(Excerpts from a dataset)
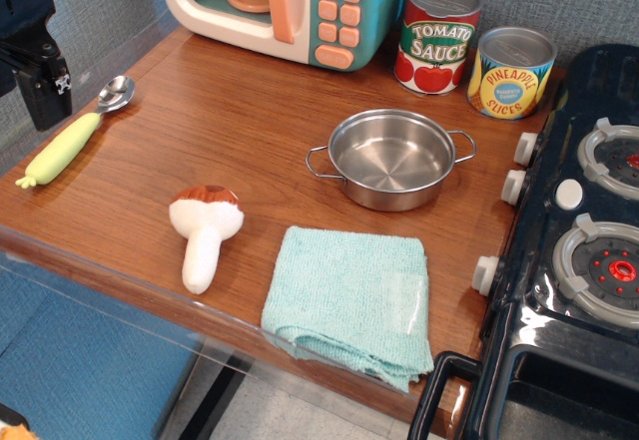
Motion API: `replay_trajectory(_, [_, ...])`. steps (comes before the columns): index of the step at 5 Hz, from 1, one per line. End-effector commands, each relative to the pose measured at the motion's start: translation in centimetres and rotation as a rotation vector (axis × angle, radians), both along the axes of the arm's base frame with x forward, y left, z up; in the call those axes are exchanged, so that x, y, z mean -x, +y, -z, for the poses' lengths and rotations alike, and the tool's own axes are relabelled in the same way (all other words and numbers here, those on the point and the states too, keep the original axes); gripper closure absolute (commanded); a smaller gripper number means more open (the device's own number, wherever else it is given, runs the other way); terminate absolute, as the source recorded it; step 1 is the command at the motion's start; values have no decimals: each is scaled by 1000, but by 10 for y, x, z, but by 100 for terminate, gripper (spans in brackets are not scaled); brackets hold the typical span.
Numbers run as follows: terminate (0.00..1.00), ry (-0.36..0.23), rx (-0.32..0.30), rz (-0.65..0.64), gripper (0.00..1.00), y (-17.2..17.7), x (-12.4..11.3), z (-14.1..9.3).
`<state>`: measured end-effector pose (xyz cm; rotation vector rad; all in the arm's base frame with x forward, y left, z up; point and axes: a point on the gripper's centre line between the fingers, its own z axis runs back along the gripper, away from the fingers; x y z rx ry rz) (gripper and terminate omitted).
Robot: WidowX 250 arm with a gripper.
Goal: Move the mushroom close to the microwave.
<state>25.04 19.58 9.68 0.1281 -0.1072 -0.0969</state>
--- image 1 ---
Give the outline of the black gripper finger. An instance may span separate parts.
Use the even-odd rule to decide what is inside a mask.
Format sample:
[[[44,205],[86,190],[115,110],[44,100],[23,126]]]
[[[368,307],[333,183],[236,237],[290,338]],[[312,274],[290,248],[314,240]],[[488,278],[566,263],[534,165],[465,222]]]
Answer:
[[[2,38],[1,62],[13,72],[38,132],[48,131],[72,114],[69,69],[45,20],[28,23]]]

Work to complete: Could every entry be restated word for word, pictures excluded?

Written solution:
Motion API: `replay_trajectory(_, [_, ...])`. steps (comes before the columns): index of the step at 5 Hz, from 1, one per line. End-effector commands, each relative to the pose measured at the motion's start: translation in centimetres and rotation as a rotation vector (axis × angle, radians), both along the axes of the arm's base frame with x forward, y left, z up; in the call those axes are exchanged, so that x, y, z mean -x, +y, -z, for the poses' lengths and rotations alike, and the tool's own axes are relabelled in the same way (all other words and numbers here, those on the point and the states too, keep the original axes); gripper closure absolute (commanded); a smaller gripper number means more open (the device's own number, wherever else it is given, runs the other way); terminate absolute, as the source recorded it; step 1 is the command at the motion's start; values have no decimals: each is scaled by 1000, but by 10 for y, x, z, but by 100 for terminate, gripper (spans in brackets are not scaled); brackets hold the typical span.
Numbers run as follows: terminate (0.00..1.00), ry (-0.36..0.23), rx (-0.32..0.30), rz (-0.65..0.64), gripper (0.00..1.00), y (-17.2..17.7), x (-12.4..11.3), z (-14.1..9.3).
`<state>`: measured end-effector pose (xyz cm; rotation vector rad; all in the arm's base frame with x forward, y left, z up; point and axes: a point on the gripper's centre line between the fingers, its own z axis runs back along the gripper, away from the fingers; x y z rx ry rz) (gripper and terminate omitted).
Robot: WidowX 250 arm with a gripper.
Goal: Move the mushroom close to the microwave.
<state>25.04 19.58 9.68 0.1281 -0.1072 -0.0969</state>
--- image 1 ---
Give the outline of the black gripper finger. An instance may span separate parts.
Use the even-odd rule to decide what is inside a mask.
Format sample:
[[[44,205],[86,190],[115,110],[44,100],[23,126]]]
[[[368,307],[333,183],[236,237],[290,338]],[[312,274],[290,248],[314,240]],[[488,278],[566,263],[534,165],[465,222]]]
Answer:
[[[2,38],[1,62],[13,72],[38,132],[48,131],[72,114],[69,69],[45,20],[28,23]]]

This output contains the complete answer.